Today, we learned about magnesium, an essential nutrient that is important for the relaxation of nerves and muscles in our body. We don't have accurate data on magnesium intake in South Korea, but according to a study by the National Institutes of Health, 48 percent of Americans are deficient in magnesium, so it's important to keep in mind that it's not enough in today's typical diet.
In particular, in my experience, when I recommend magnesium deficiency to those who are suspected of taking it, it is also a nutrient that quickly and accurately shows improvement in the body's response after ingestion, and it is a nutrient that causes various physical reactions such as fatigue, muscle cramps, headaches, heart palpitations, and nerve sensitivity when magnesium is insufficient, so if you feel this kind of physical reaction, you should consider supplementing.
I hope you have a healthy day in body and mind. It was Jinny.

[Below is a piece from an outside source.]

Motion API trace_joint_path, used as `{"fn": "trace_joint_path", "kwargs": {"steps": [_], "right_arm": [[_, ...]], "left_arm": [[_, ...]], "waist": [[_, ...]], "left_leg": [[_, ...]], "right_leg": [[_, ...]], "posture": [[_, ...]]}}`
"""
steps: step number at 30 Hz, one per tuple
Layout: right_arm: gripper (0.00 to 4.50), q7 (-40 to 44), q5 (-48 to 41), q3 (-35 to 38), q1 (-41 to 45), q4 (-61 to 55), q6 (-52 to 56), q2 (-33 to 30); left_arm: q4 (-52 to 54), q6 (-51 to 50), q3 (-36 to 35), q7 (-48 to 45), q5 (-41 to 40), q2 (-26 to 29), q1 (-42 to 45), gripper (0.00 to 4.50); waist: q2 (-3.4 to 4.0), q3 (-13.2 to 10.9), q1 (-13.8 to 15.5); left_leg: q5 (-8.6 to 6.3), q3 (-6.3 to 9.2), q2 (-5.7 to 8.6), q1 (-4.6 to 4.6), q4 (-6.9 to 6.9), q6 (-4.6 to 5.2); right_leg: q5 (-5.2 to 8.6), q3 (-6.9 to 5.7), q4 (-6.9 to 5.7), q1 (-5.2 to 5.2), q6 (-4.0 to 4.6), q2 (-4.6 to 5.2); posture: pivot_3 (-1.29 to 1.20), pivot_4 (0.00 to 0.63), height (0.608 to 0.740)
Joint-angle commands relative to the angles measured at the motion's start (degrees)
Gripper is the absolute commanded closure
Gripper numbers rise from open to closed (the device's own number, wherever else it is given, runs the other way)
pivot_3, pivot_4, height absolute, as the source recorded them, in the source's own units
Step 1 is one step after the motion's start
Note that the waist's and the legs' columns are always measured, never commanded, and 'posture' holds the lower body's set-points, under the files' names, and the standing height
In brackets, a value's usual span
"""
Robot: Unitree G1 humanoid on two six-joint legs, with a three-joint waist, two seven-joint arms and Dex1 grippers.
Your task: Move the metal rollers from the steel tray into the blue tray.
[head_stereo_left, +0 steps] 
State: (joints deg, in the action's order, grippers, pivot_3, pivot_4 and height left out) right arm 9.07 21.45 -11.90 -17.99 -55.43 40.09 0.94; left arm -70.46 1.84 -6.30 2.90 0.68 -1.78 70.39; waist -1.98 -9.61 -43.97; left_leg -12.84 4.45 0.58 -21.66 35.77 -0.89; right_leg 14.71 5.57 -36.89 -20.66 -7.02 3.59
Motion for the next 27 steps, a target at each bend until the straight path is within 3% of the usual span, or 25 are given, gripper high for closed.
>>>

[1] Korea Disease Control and Prevention Agency, National Health Information Portal Medical Information <Chronic Fatigue Syndrome>
[2] Ministry of Food and Drug Safety, Health Functional Food Functional Ingredients <Magnesium>
[3] Chiu, H. Y., Yeh, T. H., Y., Yin-Cheng, H., & Pin-Yuan, C. (2016). Effects of intravenous and oral magnesium on reducing migraine: a meta-analysis of randomized controlled trials. Pain physician, 19(1), E97
[4] Abbasi, B., Kimiagar, M., Sadeghniiat, K., Shirazi, M. M., Hedayati, M., & Rashidkhani, B. (2012). The effect of magnesium supplementation on primary insomnia in elderly: A double-blind placebo-controlled clinical trial. Journal of research in medical sciences: the official journal of Isfahan University of Medical Sciences, 17(12), 1161.
[5] Shechter, M., Sharir, M., Labrador, M. J. P., Forrester, J., Silver, B., & Bairey Merz, C. N. (2000). Oral magnesium therapy improves endothelial function in patients with coronary artery disease. Circulation, 102(19), 2353-2358.